■ **WHAT YOU HAVE TO DO**:
Starting with the line that contains "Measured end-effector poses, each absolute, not" and stopping after the line that contains "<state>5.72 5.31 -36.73", return each line below exactly as written, with no others.

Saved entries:
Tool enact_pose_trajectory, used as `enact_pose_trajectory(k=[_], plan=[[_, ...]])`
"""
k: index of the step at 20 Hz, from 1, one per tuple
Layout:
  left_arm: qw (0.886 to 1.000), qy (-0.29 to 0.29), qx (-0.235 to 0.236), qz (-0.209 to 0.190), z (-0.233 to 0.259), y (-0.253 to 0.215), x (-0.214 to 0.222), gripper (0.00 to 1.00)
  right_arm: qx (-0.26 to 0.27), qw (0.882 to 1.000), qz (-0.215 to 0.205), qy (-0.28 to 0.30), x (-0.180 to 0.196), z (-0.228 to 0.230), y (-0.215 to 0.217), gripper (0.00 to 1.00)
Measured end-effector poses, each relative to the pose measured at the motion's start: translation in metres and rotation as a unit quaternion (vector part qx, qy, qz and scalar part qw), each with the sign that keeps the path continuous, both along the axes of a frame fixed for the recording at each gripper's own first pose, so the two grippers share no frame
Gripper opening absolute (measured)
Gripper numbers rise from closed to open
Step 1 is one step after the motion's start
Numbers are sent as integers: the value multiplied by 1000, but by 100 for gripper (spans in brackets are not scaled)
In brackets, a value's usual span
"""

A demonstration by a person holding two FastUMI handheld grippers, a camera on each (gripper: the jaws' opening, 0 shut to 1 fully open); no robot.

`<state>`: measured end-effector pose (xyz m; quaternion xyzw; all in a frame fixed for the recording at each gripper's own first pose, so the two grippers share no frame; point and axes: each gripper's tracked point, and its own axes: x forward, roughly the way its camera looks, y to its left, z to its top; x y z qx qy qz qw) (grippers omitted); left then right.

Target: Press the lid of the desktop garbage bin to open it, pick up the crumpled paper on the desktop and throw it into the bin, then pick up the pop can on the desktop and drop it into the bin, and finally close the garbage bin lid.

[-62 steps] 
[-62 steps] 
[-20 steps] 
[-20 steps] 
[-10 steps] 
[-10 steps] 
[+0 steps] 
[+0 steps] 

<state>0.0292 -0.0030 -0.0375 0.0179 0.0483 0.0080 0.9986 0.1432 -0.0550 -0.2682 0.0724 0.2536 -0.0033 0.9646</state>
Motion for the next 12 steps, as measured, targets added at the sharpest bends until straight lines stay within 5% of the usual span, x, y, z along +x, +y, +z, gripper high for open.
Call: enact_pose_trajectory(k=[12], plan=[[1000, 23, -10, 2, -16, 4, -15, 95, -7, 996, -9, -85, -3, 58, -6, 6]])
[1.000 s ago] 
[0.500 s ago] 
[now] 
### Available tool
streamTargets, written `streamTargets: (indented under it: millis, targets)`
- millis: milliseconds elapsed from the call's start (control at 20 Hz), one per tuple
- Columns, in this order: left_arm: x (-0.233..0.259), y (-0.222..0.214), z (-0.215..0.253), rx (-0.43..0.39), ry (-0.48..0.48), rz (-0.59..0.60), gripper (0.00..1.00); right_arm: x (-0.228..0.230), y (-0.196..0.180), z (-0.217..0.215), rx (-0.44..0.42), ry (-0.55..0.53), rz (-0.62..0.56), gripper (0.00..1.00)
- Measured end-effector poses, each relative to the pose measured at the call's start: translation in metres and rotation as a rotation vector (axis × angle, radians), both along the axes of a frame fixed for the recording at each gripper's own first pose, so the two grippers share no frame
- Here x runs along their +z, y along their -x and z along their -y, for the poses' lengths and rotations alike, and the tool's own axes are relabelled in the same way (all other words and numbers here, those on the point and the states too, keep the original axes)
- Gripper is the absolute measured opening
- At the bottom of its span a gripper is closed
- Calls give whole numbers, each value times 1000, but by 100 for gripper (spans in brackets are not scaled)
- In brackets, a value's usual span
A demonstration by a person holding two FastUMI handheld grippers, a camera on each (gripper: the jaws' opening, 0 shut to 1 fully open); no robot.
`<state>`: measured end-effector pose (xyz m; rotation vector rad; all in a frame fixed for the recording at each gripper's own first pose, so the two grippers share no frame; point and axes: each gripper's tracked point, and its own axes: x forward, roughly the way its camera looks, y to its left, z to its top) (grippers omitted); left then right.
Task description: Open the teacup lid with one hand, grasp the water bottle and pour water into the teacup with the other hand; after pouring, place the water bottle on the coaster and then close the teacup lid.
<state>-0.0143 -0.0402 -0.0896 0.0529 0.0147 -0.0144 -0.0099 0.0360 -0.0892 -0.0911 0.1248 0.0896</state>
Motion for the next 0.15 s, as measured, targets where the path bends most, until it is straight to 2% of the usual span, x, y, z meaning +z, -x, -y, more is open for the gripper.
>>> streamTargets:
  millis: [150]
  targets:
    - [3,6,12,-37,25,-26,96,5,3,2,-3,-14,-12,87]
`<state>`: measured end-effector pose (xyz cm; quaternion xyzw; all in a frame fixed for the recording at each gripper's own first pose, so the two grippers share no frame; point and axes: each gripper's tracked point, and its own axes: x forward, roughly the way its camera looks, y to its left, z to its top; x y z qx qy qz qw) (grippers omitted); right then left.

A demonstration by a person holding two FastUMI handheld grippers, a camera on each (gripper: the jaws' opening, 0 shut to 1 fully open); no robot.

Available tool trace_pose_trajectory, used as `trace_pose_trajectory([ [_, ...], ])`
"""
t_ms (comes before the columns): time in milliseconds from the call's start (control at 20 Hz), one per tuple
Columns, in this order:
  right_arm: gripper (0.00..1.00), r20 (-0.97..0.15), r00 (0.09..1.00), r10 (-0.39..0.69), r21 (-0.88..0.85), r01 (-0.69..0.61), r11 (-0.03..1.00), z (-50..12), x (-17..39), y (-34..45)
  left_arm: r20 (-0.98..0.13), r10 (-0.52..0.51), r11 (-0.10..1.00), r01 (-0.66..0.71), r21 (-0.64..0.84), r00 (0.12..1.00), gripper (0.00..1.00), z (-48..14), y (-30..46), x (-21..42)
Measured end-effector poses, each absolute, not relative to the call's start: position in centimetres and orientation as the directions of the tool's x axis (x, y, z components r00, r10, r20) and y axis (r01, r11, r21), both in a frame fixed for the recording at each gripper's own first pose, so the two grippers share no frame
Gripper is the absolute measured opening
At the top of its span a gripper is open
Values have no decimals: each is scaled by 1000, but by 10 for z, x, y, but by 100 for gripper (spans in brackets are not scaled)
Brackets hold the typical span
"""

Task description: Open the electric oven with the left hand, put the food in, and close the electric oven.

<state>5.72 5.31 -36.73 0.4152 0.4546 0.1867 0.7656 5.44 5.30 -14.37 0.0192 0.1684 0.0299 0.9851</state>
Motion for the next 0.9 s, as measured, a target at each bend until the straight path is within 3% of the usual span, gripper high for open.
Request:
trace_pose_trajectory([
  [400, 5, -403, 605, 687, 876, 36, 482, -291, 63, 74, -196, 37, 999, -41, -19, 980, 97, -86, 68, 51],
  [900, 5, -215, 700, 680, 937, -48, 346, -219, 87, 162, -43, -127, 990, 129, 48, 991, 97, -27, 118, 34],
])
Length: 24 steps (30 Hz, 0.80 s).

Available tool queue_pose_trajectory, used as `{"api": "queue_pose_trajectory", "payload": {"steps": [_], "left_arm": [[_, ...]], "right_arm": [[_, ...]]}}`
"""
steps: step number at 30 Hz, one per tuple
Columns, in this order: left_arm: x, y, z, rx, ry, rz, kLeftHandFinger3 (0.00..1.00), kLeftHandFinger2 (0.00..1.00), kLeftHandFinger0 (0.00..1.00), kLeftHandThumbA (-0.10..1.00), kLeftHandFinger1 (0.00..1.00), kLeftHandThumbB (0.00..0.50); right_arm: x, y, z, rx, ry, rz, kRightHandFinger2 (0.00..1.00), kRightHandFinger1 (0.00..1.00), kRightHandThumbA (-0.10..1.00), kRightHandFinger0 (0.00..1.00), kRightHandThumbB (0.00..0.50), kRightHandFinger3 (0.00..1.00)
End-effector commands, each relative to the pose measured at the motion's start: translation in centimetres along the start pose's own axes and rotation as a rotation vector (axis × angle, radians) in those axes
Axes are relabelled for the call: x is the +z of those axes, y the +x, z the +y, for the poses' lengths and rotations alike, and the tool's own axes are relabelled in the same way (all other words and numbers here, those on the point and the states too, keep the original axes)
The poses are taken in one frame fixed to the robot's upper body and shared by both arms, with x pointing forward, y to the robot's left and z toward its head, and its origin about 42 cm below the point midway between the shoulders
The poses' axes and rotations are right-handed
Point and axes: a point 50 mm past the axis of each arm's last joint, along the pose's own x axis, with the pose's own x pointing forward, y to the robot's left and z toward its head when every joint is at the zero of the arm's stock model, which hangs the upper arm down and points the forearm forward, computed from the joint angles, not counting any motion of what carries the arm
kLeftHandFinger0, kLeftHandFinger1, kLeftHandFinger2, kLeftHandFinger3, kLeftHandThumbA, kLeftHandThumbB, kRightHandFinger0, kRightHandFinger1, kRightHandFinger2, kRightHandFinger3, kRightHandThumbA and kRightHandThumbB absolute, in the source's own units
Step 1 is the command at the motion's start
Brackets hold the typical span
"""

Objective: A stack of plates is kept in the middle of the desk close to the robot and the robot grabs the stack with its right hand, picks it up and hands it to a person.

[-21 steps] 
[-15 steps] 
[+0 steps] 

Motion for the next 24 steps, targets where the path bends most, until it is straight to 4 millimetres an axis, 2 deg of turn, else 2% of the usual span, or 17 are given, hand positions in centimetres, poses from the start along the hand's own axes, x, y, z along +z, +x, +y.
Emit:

■ **OUTPUT**:
Measured end-effector poses, each absolute, not relative to the call's start: position in centimetres and orientation as the directions of the tool's x axis (x, y, z components r00, r10, r20) and y axis (r01, r11, r21), both in a frame fixed for the recording at each gripper's own first pose, so the two grippers share no frame
Gripper is the absolute measured opening
At the top of its span a gripper is open
Values have no decimals: each is scaled by 1000, but by 10 for z, x, y, but by 100 for gripper (spans in brackets are not scaled)
Brackets hold the typical span
"""

Task description: Open the electric oven with the left hand, put the food in, and close the electric oven.

<state>5.72 5.31 -36.73 0.4152 0.4546 0.1867 0.7656 5.44 5.30 -14.37 0.0192 0.1684 0.0299 0.9851</state>

What appears above is the full answer.